Obviously some of the castaways are going to make it off the island eventually; maybe it'll even happen soon. But we need to have some new experiences and stray away from this dominant, ominous mood in every single scene. There have been episodes that were relatively light in the past. It's not like there can't be trouble brewing when some of the castaways are excited to leave. Must they all mourn Charlie together, when there's a helicopter on the way? Must they all struggle with whether to join Locke or not? Can't one among them be as self-interested as Michael? In the first two seasons, all of the castaways had a lot of flaws. Now it seems like they're all valiant heroes, each more courageous than the last, one-upping each other with one act of self-sacrifice after another.
And enough with the visions and the magic! They don't propel this story forward anymore. We know by now that these visions rarely add up or come back into play, so we don't trust them or take them as anything but "Now the scene gets really spooky!"

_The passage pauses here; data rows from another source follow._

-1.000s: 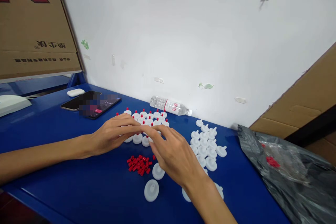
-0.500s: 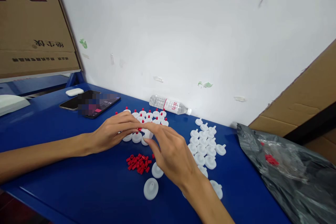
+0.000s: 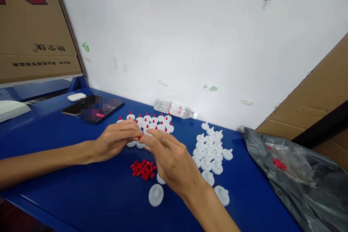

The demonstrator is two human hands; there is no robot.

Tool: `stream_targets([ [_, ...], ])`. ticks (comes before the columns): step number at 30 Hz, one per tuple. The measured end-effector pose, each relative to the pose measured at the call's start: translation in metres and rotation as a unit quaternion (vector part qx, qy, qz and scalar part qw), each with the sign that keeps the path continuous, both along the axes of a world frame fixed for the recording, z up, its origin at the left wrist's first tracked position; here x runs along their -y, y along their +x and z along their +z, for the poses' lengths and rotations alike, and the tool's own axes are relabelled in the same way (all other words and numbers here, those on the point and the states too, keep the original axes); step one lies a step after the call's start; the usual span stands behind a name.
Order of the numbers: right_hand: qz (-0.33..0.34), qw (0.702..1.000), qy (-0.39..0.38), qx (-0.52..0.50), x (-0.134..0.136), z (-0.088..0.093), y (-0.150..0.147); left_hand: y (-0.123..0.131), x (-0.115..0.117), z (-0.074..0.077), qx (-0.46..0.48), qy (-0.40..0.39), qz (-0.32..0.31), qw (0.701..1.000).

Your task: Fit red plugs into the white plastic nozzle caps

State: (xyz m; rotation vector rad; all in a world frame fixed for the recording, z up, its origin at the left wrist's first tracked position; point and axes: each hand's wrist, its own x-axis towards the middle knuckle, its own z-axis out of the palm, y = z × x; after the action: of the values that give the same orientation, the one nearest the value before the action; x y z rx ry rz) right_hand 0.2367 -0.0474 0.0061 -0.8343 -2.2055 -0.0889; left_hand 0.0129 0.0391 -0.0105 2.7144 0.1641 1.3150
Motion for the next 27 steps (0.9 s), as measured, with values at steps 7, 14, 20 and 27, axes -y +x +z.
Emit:
stream_targets([
  [7, -0.061, 0.984, 0.010, 0.167, -0.003, 0.007, 0.008, 0.001, 0.004, 0.003, -0.040, 0.039, 0.046, 0.997],
  [14, -0.138, 0.975, -0.036, 0.171, -0.016, 0.002, 0.032, -0.003, -0.003, 0.007, -0.039, 0.090, 0.070, 0.993],
  [20, -0.110, 0.972, -0.115, 0.174, -0.014, 0.004, 0.029, -0.004, -0.004, 0.009, -0.055, 0.093, 0.062, 0.992],
  [27, -0.208, 0.968, -0.060, 0.125, -0.027, 0.009, 0.055, -0.004, -0.003, 0.005, -0.072, 0.064, 0.063, 0.993],
])
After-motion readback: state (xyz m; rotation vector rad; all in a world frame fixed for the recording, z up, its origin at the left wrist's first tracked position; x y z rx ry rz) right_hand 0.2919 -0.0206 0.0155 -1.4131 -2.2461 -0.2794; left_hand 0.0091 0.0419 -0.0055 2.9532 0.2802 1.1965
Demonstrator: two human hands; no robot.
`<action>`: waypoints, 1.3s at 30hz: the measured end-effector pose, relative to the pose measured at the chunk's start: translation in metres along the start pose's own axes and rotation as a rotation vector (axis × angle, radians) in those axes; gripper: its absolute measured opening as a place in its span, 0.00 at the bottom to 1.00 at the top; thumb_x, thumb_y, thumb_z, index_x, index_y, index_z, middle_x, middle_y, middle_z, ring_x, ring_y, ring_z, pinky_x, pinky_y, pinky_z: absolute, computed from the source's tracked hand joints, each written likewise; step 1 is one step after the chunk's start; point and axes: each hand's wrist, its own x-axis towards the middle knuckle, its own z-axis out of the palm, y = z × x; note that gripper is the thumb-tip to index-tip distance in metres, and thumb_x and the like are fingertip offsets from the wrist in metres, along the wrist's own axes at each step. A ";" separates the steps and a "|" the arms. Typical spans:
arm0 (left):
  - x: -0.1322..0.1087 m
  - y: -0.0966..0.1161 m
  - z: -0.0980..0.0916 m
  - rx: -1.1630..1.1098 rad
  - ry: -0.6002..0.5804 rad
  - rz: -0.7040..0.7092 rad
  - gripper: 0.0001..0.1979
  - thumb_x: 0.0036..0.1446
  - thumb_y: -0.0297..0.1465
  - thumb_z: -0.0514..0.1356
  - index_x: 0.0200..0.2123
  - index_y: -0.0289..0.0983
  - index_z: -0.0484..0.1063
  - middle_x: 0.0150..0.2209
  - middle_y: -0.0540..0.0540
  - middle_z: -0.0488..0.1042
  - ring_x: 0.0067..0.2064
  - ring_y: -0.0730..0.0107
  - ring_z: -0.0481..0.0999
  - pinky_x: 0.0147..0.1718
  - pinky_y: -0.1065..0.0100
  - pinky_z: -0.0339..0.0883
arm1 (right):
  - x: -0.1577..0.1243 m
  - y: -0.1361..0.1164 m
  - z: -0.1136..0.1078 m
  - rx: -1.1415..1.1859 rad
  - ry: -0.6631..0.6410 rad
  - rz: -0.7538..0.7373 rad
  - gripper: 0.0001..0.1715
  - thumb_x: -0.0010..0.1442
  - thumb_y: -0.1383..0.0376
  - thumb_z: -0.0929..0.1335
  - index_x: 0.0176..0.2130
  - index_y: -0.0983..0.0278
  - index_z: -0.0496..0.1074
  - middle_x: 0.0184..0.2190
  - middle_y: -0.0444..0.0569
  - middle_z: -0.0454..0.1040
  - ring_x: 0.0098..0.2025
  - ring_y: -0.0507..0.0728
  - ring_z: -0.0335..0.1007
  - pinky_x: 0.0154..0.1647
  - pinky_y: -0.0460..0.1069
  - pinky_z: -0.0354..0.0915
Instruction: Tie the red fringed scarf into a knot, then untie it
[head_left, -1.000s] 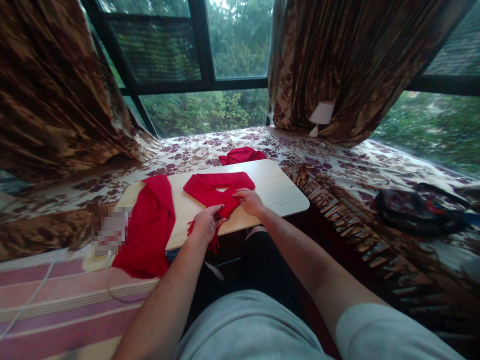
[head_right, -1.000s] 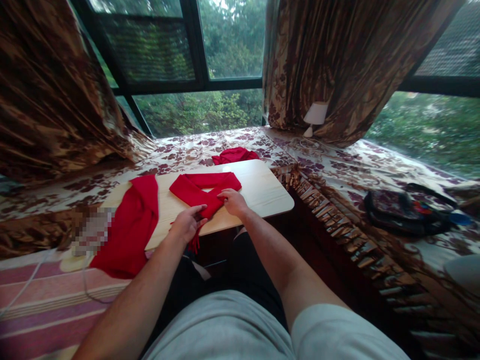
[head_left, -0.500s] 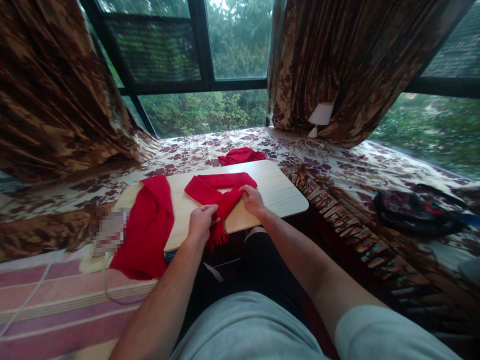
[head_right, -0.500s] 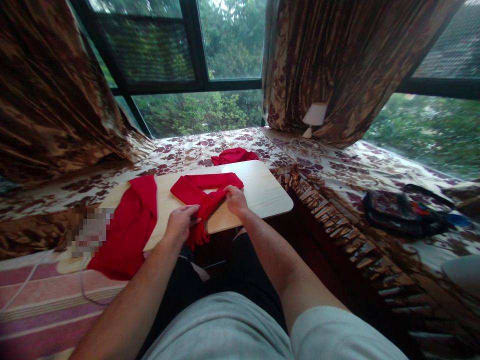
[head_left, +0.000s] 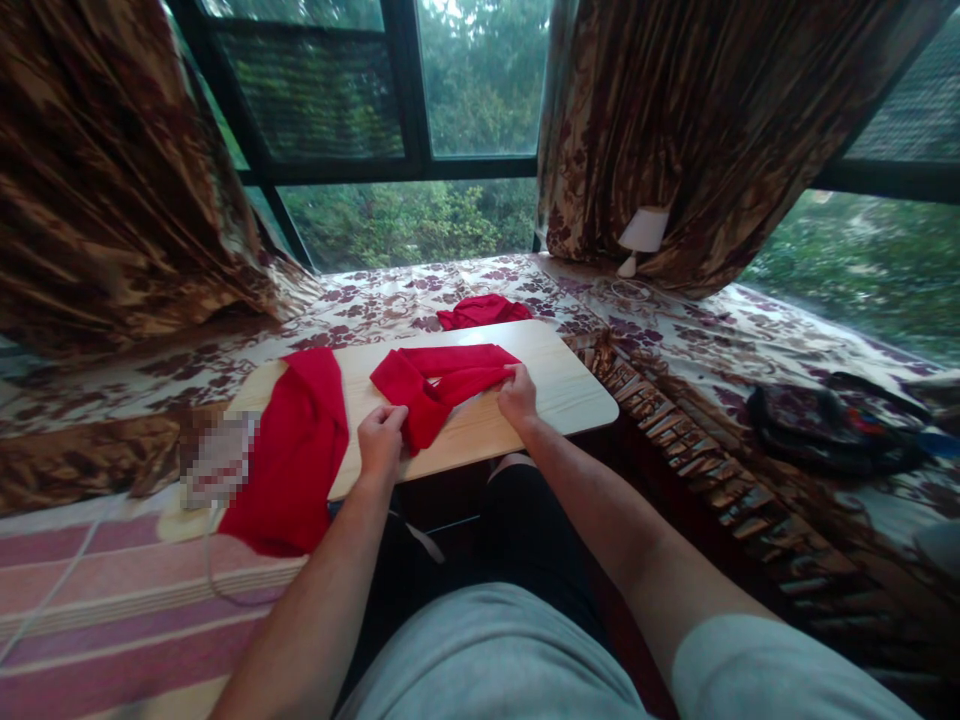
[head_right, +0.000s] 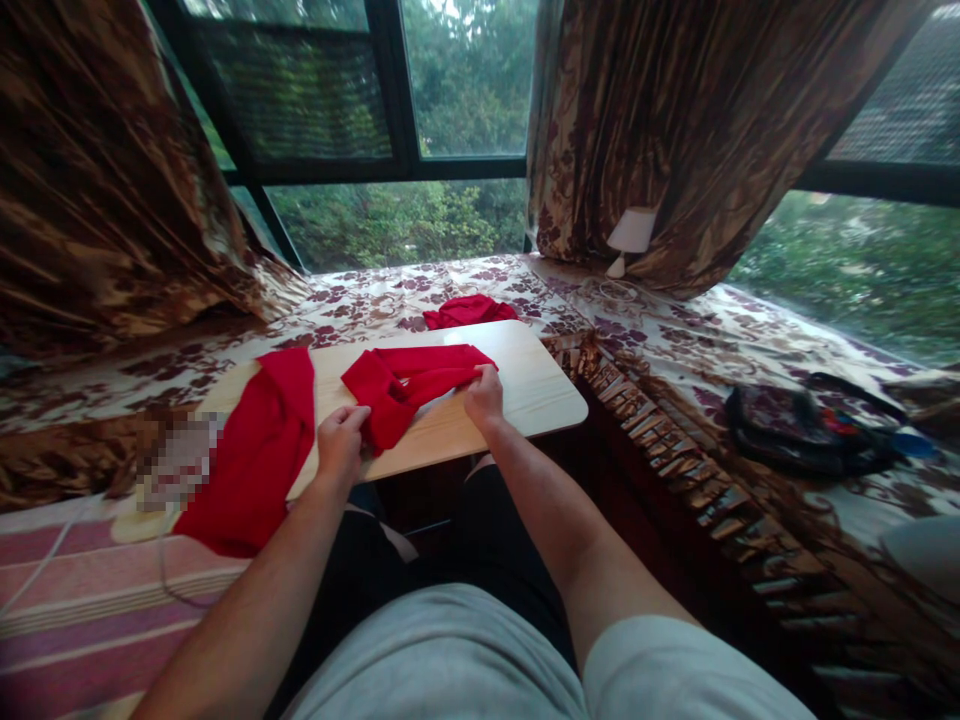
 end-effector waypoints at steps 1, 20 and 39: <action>-0.001 -0.001 -0.001 0.007 -0.013 0.024 0.13 0.44 0.40 0.65 0.27 0.36 0.71 0.20 0.54 0.66 0.21 0.74 0.64 0.18 0.74 0.56 | -0.001 -0.001 0.000 -0.019 -0.016 -0.047 0.19 0.56 0.73 0.59 0.44 0.66 0.72 0.41 0.54 0.76 0.47 0.60 0.71 0.55 0.56 0.66; -0.003 -0.003 -0.002 0.261 -0.152 0.197 0.09 0.50 0.37 0.63 0.27 0.37 0.75 0.24 0.51 0.73 0.27 0.70 0.70 0.30 0.70 0.62 | -0.048 -0.051 -0.002 -0.289 -0.607 -0.664 0.46 0.53 0.79 0.61 0.68 0.62 0.58 0.70 0.53 0.54 0.64 0.60 0.64 0.61 0.52 0.66; -0.026 0.013 -0.004 0.316 -0.621 0.434 0.37 0.48 0.35 0.69 0.62 0.41 0.69 0.59 0.43 0.73 0.59 0.55 0.72 0.61 0.58 0.61 | -0.050 -0.051 0.012 -0.284 -0.584 -0.540 0.39 0.50 0.76 0.66 0.62 0.66 0.66 0.61 0.56 0.69 0.59 0.60 0.69 0.62 0.53 0.65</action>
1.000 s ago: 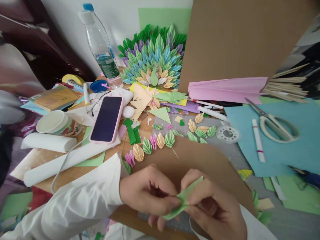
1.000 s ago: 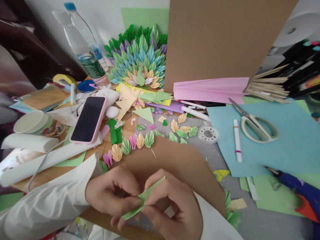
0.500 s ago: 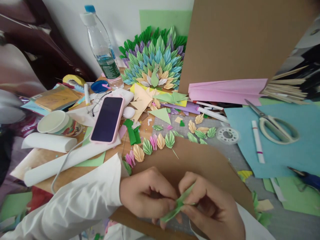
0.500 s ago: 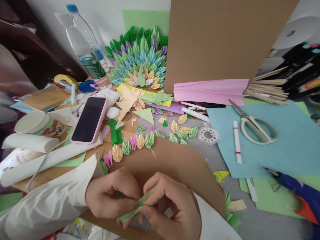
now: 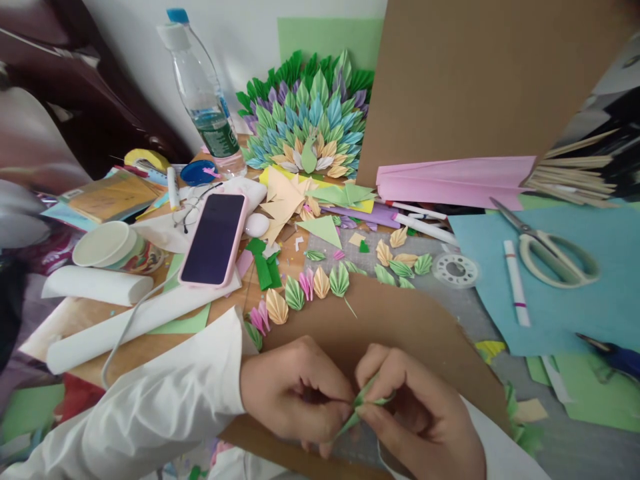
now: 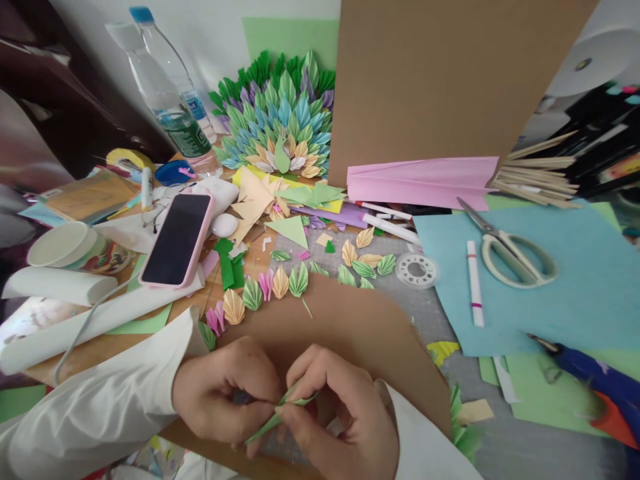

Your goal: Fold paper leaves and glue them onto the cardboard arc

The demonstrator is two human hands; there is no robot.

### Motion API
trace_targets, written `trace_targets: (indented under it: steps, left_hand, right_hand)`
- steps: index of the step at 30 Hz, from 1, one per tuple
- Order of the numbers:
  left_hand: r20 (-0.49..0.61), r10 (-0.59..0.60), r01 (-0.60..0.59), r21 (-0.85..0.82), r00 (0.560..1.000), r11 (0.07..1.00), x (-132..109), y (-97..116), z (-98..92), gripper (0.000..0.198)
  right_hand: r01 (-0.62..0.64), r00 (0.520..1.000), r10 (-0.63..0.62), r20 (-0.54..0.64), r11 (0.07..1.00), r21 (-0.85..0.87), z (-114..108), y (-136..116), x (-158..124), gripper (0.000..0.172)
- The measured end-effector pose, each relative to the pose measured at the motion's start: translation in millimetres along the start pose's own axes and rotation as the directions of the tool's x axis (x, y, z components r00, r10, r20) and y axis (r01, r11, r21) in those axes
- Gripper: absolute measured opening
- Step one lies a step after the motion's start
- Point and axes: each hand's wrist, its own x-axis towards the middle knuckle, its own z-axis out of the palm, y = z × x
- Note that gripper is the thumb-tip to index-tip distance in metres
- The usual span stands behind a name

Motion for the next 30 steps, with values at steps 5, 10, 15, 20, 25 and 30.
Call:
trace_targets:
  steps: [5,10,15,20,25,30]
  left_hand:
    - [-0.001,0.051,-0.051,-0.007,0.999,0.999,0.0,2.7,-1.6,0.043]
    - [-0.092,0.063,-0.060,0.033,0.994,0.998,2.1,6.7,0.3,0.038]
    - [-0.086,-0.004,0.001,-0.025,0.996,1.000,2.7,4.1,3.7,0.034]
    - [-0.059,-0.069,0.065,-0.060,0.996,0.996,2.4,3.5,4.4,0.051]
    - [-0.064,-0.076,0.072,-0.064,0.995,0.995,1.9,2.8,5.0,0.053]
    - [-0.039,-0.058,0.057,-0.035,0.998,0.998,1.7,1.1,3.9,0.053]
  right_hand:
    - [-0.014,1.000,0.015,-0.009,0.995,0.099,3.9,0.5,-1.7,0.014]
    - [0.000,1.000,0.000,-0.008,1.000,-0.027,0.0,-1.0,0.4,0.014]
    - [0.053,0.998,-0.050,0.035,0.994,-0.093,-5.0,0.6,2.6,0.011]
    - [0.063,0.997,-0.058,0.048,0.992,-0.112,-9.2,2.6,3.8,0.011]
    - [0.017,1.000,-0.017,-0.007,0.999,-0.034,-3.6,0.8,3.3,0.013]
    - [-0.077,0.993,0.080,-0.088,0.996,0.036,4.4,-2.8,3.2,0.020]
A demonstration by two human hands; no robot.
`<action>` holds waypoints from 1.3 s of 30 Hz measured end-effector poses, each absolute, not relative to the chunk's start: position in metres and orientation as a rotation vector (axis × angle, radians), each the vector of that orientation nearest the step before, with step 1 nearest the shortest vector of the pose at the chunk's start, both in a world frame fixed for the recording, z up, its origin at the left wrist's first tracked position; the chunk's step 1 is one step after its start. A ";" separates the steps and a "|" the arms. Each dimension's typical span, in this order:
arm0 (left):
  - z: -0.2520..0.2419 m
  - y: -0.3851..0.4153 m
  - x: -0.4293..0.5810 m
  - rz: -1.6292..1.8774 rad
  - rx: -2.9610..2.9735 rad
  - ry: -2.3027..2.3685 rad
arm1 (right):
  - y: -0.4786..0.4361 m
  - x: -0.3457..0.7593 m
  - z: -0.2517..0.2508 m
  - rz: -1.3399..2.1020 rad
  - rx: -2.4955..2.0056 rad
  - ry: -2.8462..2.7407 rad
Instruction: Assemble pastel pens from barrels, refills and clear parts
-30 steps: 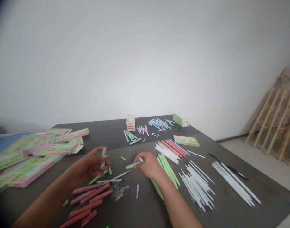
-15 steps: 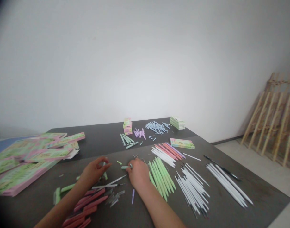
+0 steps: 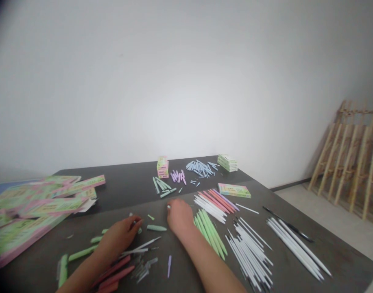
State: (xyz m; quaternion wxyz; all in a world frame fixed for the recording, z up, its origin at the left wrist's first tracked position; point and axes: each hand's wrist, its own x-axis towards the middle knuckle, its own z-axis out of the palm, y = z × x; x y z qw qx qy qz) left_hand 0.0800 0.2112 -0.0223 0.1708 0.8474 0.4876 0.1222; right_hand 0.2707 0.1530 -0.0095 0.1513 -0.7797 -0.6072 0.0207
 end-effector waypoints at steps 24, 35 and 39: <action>-0.015 0.204 0.077 0.331 2.523 1.419 | 0.213 0.275 0.003 0.043 -2.201 -2.141; -0.017 0.204 0.077 0.300 2.509 1.407 | 0.248 0.283 0.012 0.195 -2.267 -1.925; -0.016 0.205 0.078 0.295 2.500 1.399 | 0.292 0.282 0.010 0.176 -2.318 -1.814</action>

This perspective won't come as a surprise to those of you who gave up on "Lost" long ago (who will chime in on letters to remind us just how long ago you knew that "Lost" was a lost cause) or to those of you who love "Lost" with a passion and find an intricate, interrelated web of meaning in every little detail, but personally, I don't see how the writers could take a rescue and make it feel like something that's already happened on the show before.
Don't forget to boss
I do want to add that mapping out the right path for "Lost" is a seriously difficult undertaking, one that's a world apart from doing the paint-by-numbers plotting of a procedural drama or even a nighttime soap. The show's writers are in uncharted territory -- or they will be whenever they go back to work. It's not really their fault that they're writing the same scenes that they've written before, any more than it's our fault that we're so lumpy, sullen and slovenly after so many years on the earth, or that we expect to extract so much promise and meaning from our TV sets. Let's face it, we all need new bosses, bosses who'll bossily boss us around until we come close to resembling those capable, industrious human beings who walked the earth 200 years ago.